INSTRUCTIONS TO FOLLOW
Find the string "green" in the material. Copy every line that has it.
%%
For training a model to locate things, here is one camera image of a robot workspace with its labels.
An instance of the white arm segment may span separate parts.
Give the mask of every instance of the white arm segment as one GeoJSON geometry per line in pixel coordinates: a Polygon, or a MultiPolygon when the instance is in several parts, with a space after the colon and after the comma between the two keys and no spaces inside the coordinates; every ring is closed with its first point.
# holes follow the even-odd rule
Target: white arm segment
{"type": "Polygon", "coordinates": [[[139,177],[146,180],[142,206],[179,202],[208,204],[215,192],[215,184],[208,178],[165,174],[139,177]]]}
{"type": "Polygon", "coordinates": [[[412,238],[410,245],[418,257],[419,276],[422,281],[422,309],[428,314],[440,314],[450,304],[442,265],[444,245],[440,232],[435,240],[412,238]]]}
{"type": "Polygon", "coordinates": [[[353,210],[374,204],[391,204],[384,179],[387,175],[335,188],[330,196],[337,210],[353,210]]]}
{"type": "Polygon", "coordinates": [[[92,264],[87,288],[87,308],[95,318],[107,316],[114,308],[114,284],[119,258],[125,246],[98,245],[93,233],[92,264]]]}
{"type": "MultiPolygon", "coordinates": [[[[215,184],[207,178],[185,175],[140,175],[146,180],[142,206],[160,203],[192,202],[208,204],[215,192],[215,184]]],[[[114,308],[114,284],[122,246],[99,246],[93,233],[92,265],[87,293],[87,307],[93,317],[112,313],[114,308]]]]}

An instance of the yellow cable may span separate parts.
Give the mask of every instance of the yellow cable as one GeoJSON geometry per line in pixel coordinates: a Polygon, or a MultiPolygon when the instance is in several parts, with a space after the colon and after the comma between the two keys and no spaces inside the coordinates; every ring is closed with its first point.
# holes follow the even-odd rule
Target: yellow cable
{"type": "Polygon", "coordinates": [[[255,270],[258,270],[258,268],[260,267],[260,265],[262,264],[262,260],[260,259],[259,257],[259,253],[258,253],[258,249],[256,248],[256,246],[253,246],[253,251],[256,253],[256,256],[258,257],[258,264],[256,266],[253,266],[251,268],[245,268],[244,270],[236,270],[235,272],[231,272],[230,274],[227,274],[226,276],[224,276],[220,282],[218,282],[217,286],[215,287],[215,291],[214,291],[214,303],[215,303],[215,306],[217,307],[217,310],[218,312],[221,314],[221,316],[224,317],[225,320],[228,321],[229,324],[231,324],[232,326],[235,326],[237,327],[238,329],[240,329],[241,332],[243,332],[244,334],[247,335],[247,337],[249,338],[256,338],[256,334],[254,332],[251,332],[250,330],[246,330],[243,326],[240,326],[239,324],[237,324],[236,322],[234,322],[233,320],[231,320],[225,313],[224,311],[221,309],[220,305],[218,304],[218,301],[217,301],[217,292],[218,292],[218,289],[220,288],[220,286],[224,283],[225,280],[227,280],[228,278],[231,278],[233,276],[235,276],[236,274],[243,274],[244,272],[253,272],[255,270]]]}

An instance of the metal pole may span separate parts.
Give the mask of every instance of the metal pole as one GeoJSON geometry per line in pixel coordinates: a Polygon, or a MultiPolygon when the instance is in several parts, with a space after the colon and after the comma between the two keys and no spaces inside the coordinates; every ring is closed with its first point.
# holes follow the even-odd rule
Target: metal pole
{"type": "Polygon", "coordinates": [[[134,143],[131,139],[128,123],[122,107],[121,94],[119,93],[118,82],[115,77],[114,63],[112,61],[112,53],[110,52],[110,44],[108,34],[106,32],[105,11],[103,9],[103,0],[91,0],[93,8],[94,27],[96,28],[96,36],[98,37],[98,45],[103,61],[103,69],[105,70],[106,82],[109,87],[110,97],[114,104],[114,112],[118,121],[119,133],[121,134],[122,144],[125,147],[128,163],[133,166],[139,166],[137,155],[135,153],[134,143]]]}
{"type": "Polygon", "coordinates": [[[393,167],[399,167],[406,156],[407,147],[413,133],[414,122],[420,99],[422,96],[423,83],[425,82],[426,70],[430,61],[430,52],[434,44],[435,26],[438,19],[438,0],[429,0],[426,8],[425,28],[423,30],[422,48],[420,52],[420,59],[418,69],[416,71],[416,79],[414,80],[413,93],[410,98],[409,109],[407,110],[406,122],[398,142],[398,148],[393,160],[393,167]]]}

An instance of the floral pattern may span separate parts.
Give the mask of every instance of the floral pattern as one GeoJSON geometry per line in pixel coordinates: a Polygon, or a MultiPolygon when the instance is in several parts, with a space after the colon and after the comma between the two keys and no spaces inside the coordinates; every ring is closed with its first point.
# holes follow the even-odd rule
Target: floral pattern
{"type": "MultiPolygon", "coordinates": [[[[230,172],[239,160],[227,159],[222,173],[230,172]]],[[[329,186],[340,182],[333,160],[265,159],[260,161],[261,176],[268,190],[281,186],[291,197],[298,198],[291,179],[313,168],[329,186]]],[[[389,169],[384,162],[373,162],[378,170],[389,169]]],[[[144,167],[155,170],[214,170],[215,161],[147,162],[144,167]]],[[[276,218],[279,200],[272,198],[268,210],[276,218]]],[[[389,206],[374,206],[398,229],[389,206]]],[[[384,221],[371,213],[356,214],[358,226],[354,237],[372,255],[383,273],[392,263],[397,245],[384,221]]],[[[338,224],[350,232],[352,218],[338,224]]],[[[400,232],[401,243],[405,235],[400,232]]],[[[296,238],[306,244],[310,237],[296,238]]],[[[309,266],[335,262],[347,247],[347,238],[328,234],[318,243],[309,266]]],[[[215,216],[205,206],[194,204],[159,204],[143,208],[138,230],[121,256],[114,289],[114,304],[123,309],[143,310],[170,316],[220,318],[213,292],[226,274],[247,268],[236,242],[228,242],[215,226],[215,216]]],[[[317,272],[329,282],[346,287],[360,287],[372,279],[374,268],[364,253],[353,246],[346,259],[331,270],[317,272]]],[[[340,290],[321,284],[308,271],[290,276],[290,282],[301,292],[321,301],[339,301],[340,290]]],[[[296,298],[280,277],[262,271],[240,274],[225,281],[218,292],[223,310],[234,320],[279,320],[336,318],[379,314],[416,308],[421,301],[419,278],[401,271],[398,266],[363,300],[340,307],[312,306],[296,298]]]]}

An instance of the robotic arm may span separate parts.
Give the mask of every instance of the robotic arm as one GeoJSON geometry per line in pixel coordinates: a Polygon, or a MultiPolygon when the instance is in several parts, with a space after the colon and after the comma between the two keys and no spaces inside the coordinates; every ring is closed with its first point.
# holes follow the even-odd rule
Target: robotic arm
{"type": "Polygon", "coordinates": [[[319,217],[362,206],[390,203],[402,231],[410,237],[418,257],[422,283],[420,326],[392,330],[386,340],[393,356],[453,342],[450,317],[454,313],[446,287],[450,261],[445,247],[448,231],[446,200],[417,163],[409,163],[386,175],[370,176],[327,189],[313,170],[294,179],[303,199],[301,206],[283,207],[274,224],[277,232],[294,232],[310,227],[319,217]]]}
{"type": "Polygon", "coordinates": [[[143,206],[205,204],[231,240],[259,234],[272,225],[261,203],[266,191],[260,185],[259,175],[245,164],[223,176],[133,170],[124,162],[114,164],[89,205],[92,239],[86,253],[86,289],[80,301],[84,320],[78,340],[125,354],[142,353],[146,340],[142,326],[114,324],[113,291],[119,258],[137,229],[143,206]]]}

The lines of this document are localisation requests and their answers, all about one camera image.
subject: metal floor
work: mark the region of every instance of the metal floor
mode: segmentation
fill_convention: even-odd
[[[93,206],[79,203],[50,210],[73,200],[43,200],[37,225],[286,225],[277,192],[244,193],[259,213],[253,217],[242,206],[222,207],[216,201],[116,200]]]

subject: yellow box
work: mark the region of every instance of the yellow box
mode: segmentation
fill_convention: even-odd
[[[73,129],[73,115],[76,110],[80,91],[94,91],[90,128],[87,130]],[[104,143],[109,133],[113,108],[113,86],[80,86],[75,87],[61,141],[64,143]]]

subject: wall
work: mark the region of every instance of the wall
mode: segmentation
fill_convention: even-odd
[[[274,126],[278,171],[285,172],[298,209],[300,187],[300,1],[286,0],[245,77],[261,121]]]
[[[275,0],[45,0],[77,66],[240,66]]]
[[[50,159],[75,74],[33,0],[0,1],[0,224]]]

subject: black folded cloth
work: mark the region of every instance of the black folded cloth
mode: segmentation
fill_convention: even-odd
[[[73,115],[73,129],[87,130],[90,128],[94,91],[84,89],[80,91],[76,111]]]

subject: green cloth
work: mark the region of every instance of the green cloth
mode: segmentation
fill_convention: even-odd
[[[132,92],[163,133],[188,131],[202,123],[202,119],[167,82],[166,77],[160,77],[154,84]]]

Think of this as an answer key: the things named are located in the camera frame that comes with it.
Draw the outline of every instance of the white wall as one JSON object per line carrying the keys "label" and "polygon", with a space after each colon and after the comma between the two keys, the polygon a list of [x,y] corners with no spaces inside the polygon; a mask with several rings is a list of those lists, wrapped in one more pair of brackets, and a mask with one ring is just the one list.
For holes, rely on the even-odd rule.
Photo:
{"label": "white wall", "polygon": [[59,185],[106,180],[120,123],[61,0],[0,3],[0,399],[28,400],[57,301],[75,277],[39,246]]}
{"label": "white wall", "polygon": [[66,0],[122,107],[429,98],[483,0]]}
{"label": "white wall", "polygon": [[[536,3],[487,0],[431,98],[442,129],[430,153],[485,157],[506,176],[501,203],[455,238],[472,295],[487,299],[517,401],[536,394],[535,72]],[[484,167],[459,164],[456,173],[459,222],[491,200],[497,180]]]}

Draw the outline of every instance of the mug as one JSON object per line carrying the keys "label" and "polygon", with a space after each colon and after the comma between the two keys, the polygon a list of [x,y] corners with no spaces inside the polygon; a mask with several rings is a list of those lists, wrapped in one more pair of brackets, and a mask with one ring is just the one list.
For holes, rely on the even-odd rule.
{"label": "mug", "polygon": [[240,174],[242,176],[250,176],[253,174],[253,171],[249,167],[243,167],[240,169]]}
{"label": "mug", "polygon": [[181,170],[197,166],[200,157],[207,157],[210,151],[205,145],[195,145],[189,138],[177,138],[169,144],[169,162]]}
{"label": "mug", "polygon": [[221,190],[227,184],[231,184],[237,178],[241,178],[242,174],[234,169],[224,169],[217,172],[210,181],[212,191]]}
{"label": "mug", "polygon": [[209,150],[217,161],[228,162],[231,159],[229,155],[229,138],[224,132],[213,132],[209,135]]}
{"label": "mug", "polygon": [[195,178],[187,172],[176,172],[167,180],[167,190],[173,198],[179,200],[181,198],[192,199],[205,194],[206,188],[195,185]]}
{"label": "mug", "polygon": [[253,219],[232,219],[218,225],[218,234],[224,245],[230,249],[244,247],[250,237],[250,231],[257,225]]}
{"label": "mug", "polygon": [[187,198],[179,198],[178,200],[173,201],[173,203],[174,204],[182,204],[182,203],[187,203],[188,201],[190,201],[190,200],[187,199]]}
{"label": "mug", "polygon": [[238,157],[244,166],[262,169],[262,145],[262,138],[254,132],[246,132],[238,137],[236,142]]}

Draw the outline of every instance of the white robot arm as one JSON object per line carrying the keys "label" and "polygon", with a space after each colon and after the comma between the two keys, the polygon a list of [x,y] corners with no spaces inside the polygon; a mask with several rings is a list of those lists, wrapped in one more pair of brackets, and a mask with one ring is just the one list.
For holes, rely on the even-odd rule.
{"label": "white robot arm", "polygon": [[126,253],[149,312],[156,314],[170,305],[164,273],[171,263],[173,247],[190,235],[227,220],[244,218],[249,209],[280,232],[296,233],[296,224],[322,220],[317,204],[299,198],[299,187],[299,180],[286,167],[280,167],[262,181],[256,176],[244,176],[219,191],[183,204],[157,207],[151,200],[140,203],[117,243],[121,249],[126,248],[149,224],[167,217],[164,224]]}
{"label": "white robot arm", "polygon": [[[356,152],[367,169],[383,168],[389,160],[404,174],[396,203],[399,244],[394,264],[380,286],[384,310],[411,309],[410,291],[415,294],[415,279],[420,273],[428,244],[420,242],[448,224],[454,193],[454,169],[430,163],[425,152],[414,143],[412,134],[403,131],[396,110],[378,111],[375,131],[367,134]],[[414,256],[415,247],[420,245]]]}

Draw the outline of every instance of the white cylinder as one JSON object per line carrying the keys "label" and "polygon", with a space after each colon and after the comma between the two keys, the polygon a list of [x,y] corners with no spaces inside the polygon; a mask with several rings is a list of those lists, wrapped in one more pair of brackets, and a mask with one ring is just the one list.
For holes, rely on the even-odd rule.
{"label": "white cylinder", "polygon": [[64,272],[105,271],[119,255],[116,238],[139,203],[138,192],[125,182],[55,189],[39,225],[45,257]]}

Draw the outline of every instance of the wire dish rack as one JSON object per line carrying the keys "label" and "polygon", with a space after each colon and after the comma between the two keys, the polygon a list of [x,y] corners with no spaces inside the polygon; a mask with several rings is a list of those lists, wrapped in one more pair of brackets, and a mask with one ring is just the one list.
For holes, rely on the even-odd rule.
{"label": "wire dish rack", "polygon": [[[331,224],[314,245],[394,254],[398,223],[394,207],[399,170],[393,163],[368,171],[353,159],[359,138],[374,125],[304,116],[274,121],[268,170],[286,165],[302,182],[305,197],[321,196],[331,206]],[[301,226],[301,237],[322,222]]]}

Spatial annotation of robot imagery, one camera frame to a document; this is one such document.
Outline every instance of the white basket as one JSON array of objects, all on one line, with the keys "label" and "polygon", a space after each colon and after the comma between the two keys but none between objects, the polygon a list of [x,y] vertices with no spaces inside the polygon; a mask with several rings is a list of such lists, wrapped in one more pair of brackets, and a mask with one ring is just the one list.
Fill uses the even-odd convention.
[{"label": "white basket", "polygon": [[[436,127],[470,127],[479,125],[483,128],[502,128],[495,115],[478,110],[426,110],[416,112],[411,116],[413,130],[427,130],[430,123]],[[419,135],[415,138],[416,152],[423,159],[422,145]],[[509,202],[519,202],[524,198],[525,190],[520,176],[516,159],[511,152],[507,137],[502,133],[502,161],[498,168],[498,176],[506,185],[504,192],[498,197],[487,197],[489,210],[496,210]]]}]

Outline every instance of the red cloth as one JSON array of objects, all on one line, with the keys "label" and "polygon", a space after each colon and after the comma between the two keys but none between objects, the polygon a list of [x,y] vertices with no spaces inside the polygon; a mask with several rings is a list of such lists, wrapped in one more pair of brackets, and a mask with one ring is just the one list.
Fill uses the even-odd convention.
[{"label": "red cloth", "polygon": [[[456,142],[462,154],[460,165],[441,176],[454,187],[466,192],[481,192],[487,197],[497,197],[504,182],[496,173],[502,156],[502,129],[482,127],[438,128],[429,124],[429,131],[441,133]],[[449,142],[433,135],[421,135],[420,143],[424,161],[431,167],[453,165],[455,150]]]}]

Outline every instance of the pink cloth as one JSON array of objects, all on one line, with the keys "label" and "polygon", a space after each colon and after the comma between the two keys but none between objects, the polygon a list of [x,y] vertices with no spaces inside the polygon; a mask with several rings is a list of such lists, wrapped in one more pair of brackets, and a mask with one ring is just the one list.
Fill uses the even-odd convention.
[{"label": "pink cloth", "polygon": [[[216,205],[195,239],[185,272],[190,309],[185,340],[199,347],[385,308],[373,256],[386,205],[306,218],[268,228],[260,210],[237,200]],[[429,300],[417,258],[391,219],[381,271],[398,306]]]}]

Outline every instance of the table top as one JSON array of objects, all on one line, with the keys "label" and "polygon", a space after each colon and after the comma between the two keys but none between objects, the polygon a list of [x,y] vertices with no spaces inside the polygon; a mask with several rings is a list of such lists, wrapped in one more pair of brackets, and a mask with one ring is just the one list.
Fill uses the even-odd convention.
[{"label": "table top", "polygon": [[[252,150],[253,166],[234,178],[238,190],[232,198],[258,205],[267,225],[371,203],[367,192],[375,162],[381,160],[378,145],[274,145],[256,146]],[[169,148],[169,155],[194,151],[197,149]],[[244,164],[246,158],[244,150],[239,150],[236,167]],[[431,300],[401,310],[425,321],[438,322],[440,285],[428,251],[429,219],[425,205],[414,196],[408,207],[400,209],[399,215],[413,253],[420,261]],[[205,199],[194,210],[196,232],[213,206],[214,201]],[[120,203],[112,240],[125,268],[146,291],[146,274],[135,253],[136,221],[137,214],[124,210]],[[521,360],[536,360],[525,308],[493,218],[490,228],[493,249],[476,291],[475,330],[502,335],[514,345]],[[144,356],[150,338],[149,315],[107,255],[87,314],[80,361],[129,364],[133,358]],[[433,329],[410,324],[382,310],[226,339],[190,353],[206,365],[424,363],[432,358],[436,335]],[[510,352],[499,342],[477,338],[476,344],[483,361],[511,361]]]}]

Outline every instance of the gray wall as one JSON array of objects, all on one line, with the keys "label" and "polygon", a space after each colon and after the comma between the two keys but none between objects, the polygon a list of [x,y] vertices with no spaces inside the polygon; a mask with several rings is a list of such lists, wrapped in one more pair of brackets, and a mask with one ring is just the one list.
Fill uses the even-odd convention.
%%
SOLUTION TO THIS PROBLEM
subject: green cloth
work: mark the region of every instance of the green cloth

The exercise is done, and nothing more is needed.